Secondary characters in Austen and in life
This week has been a slightly crazy one for me again because we have had our second round of papers due for my Jane Austen class. I have also been working on my dissertation which will focus on Jane Austen adaptations and the agenda’s that I perceive that the movies take verse what I think Jane Austen’s agenda was in writing the novels. It should be interesting and I will keep everyone posted on its developments. I think I will just be ranting in parts of it ; ) but we will see. My paper topic for this week was on a Virginia Woolf quote saying “She wishes neither to reform nor to annihilate; she is silent, and that is terrific indeed. One after another she creates her fools, her prigs, her worldlings…She encircles them with the lash of a whip-like phrase, which, as it runs round them, cuts out their silhouettes forever.” I took this topic and focused on secondary characters in Mansfield Park, particularly Maria and Rushworth because I enjoy them so much. She draws them both so deliberately and perfectly. Rushworth particular has some of the best line of the narrator’s scorn and yet his bride does not fair much better. Maria’s reasons for matrimony are scorned and her actions with Crawford are condoned yet she is such a wonderful character still. Austen does shape secondary character so beautifully. With Mansfield Park it seems that its secondary characters are the most memorable at times. (Don’t get me wrong here I do like Fanny and Edmund yet I think other characters have better lines and commentaries).
I was talking with some of the other guides at the Jane Austen Centre about these secondary characters and they too pointed out their love/disgust at people like Rushworth. One guide pointed out that the Bertrams and Rushworth’s have every advantage over Fanny in education, status and rank and yet it is Fanny who ends up the heroine. Mary Crawford I think particularly can fit into the mold of a faulty education. Many of the phrases Mary Crawford is known for are things that I feel like could come out of Elizabeth’s Bennet’s mouth (though with more propriety and obvious exceptions). Perhaps Austen is commenting on a London education and how little it could do for a girl. Perhaps Mary would have been more like Elizabeth had she been raised in the country rather than in town. But we shall never know. All I want to point out is that Mary Crawford is a lot like Elizabeth except with town thrown in. It is interesting to think about at least.
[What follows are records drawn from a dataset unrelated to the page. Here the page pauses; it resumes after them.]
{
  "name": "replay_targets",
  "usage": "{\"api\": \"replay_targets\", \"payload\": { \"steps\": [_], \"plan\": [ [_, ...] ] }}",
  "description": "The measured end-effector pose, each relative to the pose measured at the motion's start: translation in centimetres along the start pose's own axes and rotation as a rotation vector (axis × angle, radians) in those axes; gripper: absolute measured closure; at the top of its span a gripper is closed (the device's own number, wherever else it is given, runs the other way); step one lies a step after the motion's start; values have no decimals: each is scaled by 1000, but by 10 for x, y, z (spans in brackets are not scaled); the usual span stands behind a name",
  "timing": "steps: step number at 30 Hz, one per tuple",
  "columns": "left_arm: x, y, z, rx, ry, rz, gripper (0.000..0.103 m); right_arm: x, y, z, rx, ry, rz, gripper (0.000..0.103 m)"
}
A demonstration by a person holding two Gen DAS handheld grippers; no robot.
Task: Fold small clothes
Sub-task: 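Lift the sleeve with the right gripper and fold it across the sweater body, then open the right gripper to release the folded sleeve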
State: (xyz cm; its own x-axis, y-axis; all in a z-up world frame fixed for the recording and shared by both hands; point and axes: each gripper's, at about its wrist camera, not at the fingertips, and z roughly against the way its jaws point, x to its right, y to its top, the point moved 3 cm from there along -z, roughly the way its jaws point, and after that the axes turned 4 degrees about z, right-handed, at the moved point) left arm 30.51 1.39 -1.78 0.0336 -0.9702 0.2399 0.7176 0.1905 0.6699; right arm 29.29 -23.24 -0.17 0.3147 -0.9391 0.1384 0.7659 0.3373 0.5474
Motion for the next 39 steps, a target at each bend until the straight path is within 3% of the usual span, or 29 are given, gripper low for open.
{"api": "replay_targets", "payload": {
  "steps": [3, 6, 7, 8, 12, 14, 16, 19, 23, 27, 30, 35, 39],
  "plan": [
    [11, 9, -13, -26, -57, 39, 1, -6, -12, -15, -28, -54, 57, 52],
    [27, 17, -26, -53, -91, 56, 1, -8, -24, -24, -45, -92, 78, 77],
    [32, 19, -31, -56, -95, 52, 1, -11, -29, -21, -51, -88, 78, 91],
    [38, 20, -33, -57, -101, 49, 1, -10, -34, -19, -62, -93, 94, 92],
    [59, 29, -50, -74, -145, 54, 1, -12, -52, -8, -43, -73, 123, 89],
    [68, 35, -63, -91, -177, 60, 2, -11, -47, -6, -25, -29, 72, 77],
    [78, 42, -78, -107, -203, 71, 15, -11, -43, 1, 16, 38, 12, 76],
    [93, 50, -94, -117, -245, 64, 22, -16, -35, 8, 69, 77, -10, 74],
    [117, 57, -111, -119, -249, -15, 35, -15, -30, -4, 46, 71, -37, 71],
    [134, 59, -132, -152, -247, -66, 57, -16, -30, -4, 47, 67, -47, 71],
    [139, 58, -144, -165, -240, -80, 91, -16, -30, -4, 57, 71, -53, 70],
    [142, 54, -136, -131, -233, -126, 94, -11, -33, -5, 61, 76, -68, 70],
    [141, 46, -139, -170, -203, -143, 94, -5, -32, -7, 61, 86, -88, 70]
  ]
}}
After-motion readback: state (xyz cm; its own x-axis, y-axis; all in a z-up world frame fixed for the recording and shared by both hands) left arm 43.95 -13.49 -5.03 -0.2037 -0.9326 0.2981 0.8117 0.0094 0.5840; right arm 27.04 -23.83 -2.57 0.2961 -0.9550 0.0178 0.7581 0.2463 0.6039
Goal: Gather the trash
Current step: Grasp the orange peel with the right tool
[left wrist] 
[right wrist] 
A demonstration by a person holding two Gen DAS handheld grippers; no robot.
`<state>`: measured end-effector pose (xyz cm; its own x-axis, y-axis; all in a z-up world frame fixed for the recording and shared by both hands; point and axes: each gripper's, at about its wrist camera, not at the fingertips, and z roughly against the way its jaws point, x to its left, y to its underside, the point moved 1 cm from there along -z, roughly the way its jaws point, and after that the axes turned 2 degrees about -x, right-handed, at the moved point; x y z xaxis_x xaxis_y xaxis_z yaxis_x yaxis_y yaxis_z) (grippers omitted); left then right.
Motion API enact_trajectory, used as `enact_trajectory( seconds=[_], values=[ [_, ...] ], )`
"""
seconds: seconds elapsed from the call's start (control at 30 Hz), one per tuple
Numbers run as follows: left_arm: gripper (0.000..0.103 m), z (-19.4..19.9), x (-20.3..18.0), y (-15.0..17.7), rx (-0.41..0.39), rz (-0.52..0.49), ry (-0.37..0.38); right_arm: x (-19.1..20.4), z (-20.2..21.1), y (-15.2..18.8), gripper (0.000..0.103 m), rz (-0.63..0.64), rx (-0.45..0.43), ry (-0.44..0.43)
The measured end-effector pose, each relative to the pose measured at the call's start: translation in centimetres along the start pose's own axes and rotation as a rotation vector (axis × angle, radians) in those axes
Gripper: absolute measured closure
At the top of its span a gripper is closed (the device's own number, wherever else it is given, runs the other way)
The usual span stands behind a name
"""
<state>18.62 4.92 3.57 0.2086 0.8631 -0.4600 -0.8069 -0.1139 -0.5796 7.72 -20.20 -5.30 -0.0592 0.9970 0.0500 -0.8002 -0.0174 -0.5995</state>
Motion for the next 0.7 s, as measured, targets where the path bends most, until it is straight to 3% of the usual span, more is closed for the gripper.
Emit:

As for more about secondary characters in Jane Austen, what about secondary characters in life? I sometimes wish that I had the delineating wit that Jane Austen had to cut so far and so fast into people. Everyone knows people like Rushworth or Maria in life… or at least people who share some of the qualities and I think it is one of the beautiful things about Austen because I seem to enjoy these people more after reading her. I think Austen’s secondary characters show, me at least, that there are reasons and people to laugh at every day. We just have to find them. Jane was severe to be sure yet sometimes severity doesn’t hurt. I am not going to publish a novel of the fools I encounter; I am just trying to make it through college sane and in one piece. I think Austen can help show us how to do this by finding those little quarks that can make us laugh and reminding us not to take ourselves too seriously. So though I do not have any Rushworth’s or Maria’s in my life I think they can remind us to look around, see the world, and laugh!
Cheerio till next week! My brother is coming to visit so the post will be about brothers and sister…. I think my brother more of the William Price type, though his correspondence is not as constant as William’s!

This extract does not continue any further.